-- GIVEN MATERIAL --
+ + + + + + +
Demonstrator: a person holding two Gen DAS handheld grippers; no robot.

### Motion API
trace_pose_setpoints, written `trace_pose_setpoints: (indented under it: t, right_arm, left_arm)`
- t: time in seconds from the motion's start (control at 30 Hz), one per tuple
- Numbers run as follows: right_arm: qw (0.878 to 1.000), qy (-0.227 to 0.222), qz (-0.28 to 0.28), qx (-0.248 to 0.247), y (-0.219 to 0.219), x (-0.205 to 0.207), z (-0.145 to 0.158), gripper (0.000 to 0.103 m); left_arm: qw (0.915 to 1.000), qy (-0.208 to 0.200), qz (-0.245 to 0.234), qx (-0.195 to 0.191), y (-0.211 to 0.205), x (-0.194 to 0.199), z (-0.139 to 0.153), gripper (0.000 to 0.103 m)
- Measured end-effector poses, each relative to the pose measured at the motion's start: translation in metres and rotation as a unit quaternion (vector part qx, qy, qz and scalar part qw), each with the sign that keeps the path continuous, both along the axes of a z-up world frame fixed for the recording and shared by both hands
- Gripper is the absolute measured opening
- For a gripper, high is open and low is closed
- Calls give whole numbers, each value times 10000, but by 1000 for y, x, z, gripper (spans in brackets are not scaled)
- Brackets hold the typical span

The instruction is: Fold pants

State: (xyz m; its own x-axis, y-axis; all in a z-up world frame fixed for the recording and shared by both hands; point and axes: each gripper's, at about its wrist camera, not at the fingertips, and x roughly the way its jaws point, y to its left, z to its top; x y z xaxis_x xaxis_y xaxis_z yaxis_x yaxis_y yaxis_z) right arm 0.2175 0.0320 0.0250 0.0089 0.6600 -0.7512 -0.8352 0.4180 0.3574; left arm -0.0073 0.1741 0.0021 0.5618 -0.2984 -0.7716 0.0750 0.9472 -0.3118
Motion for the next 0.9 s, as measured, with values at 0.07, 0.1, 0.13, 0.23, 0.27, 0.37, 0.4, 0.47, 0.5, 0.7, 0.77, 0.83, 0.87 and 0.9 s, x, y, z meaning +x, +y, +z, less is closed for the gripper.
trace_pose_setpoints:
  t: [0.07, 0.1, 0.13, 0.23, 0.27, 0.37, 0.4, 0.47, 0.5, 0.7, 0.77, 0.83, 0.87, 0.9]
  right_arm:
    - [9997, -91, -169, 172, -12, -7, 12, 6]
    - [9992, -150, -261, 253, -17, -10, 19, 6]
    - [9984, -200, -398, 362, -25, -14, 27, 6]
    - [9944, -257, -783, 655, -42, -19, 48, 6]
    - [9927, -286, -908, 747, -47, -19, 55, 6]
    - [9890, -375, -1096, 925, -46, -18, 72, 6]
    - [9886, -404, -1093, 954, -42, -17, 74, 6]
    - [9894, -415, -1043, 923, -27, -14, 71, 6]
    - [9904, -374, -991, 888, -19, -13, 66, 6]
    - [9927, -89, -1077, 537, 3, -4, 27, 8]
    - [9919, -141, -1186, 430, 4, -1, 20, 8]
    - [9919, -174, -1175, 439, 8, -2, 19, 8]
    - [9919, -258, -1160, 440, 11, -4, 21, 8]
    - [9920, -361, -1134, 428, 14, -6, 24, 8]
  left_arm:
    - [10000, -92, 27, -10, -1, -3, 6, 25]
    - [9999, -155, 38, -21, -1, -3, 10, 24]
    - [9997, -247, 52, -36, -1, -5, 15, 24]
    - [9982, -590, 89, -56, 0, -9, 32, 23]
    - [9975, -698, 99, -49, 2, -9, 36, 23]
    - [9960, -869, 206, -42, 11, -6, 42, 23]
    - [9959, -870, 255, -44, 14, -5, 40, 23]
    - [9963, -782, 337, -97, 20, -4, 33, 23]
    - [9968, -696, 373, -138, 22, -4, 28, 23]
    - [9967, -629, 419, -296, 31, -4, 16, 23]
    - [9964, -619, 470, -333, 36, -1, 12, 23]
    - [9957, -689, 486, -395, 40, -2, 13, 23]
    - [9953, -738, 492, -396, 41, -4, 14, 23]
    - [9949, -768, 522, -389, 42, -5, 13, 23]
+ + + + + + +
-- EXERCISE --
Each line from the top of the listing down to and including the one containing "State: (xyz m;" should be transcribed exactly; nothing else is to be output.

-- SOLUTION TO THE PROBLEM --
Demonstrator: a person holding two Gen DAS handheld grippers; no robot.

### Motion API
trace_pose_setpoints, written `trace_pose_setpoints: (indented under it: t, right_arm, left_arm)`
- t: time in seconds from the motion's start (control at 30 Hz), one per tuple
- Numbers run as follows: right_arm: qw (0.878 to 1.000), qy (-0.227 to 0.222), qz (-0.28 to 0.28), qx (-0.248 to 0.247), y (-0.219 to 0.219), x (-0.205 to 0.207), z (-0.145 to 0.158), gripper (0.000 to 0.103 m); left_arm: qw (0.915 to 1.000), qy (-0.208 to 0.200), qz (-0.245 to 0.234), qx (-0.195 to 0.191), y (-0.211 to 0.205), x (-0.194 to 0.199), z (-0.139 to 0.153), gripper (0.000 to 0.103 m)
- Measured end-effector poses, each relative to the pose measured at the motion's start: translation in metres and rotation as a unit quaternion (vector part qx, qy, qz and scalar part qw), each with the sign that keeps the path continuous, both along the axes of a z-up world frame fixed for the recording and shared by both hands
- Gripper is the absolute measured opening
- For a gripper, high is open and low is closed
- Calls give whole numbers, each value times 10000, but by 1000 for y, x, z, gripper (spans in brackets are not scaled)
- Brackets hold the typical span

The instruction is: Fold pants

State: (xyz m; its own x-axis, y-axis; all in a z-up world frame fixed for the recording and shared by both hands; point and axes: each gripper's, at about its wrist camera, not at the fingertips, and x roughly the way its jaws point, y to its left, z to its top; x y z xaxis_x xaxis_y xaxis_z yaxis_x yaxis_y yaxis_z) right arm 0.2175 0.0320 0.0250 0.0089 0.6600 -0.7512 -0.8352 0.4180 0.3574; left arm -0.0073 0.1741 0.0021 0.5618 -0.2984 -0.7716 0.0750 0.9472 -0.3118

The exercise is done, and no more output is needed.